The company built its own multi-track magnetic storage device, the VidiLoop, based on a two-foot loop of computer tape in a thick clear plastic housing. On the Chiron I, it was used solely for title storage. It was also used on a few early Chiron IIs, but due to increased storage requirements it was replaced by Shugart SA901 8-inch floppy drives as soon as they were available.

The name Chiron was already registered in California, so by replacing the letter I with a Y in the 1970s, they were able to keep the familiar-sounding name and became initially Chyron Telesystems and, later still, Chyron Corporation, capitalizing on the product's name recognition.

The Chiron II featured up to six loadable fonts (typefaces) with, for the time, very high video resolution. The display circuits were running so fast (27 ns) that the fastest ICs available were used and had to be hand selected during manufacture as not all samples were up to par.

It was also the company's first unit to incorporate a 16-bit mini-computer known as the DataMate-70. That processor's code base was used in the Chiron IV and 4100 series systems, which were the workhorses of the mobile sports graphics industry from the late 1970s through most of the 1980s. Programs and fonts were loaded from loop or disk into computer style magnetic core memory. As the font data access needed to be done more quickly than a single core memory could achieve, four core boards were used in parallel to provide faster access. It was also the first CG that had non-monospaced fonts with adjustable inter-row and inter-character spacing.

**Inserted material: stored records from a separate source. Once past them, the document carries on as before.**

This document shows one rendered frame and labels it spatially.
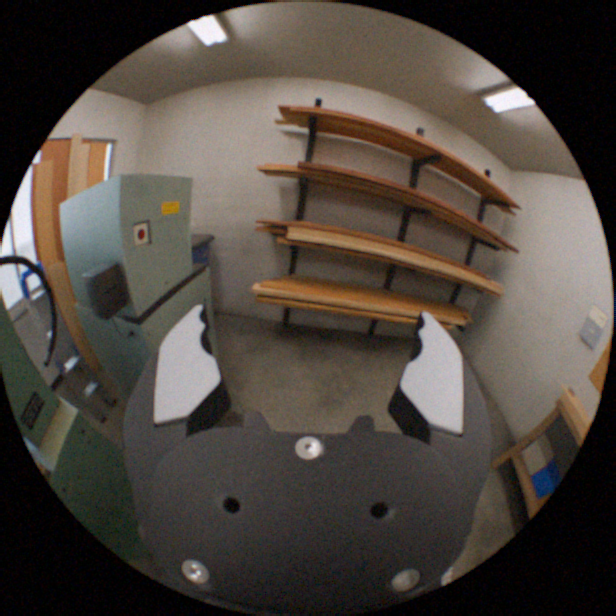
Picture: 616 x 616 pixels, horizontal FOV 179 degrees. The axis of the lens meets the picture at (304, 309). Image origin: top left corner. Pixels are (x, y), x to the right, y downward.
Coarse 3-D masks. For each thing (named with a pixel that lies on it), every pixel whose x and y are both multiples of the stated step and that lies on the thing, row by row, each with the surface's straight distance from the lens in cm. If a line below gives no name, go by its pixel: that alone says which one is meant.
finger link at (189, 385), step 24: (192, 312) 12; (168, 336) 10; (192, 336) 10; (168, 360) 9; (192, 360) 8; (168, 384) 8; (192, 384) 7; (216, 384) 7; (168, 408) 7; (192, 408) 7; (216, 408) 7
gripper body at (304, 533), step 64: (192, 448) 6; (256, 448) 5; (320, 448) 5; (384, 448) 5; (192, 512) 5; (256, 512) 5; (320, 512) 5; (384, 512) 5; (448, 512) 6; (192, 576) 6; (256, 576) 5; (320, 576) 5; (384, 576) 5
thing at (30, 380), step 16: (0, 288) 76; (0, 304) 75; (0, 320) 76; (0, 336) 76; (16, 336) 78; (0, 352) 77; (16, 352) 78; (16, 368) 79; (32, 368) 81; (16, 384) 80; (32, 384) 82; (16, 400) 81; (48, 400) 86; (16, 416) 83; (48, 416) 88; (32, 432) 86
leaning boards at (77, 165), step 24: (48, 144) 233; (72, 144) 237; (96, 144) 248; (48, 168) 221; (72, 168) 231; (96, 168) 242; (48, 192) 216; (72, 192) 226; (48, 216) 212; (48, 240) 210; (48, 264) 209; (72, 312) 207; (72, 336) 206; (96, 360) 228
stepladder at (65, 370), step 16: (32, 272) 145; (32, 304) 148; (48, 304) 153; (32, 320) 151; (48, 336) 154; (64, 336) 158; (80, 352) 164; (64, 368) 160; (96, 384) 171; (112, 400) 186; (96, 416) 180

All of that capability came at a cost too dear for many small market TV stations, and so a spin-off of a project for NBC became the Chiron III (later IIIB); a less capable system that was adequate for many TV news departments was developed and sold. It became the first mobile graphics systems of ABC Sports under Roone Arledge. It was he who pushed the increased use of graphics in sports to what it is today—a significant portion of live sports entertainment. The III's success provided the impetus for the Chiron IV, which was a modernized and reduced-package-size Chiron II suitable for mobile use. It quickly replaced the Chiron IIIs as the dominant sports graphics system. In 1989, Chyron released the iNFiNiT!, with the related Max! and Maxine! coming later in the 90s.

Chyron grew into the leading hardware manufacturer and software designer of 2D and 3D broadcast character generators in North America.

==As generic reference==
"Lower third" television graphics created by character generators are sometimes generically called chyrons (a form of genericized trademark) regardless of who made them.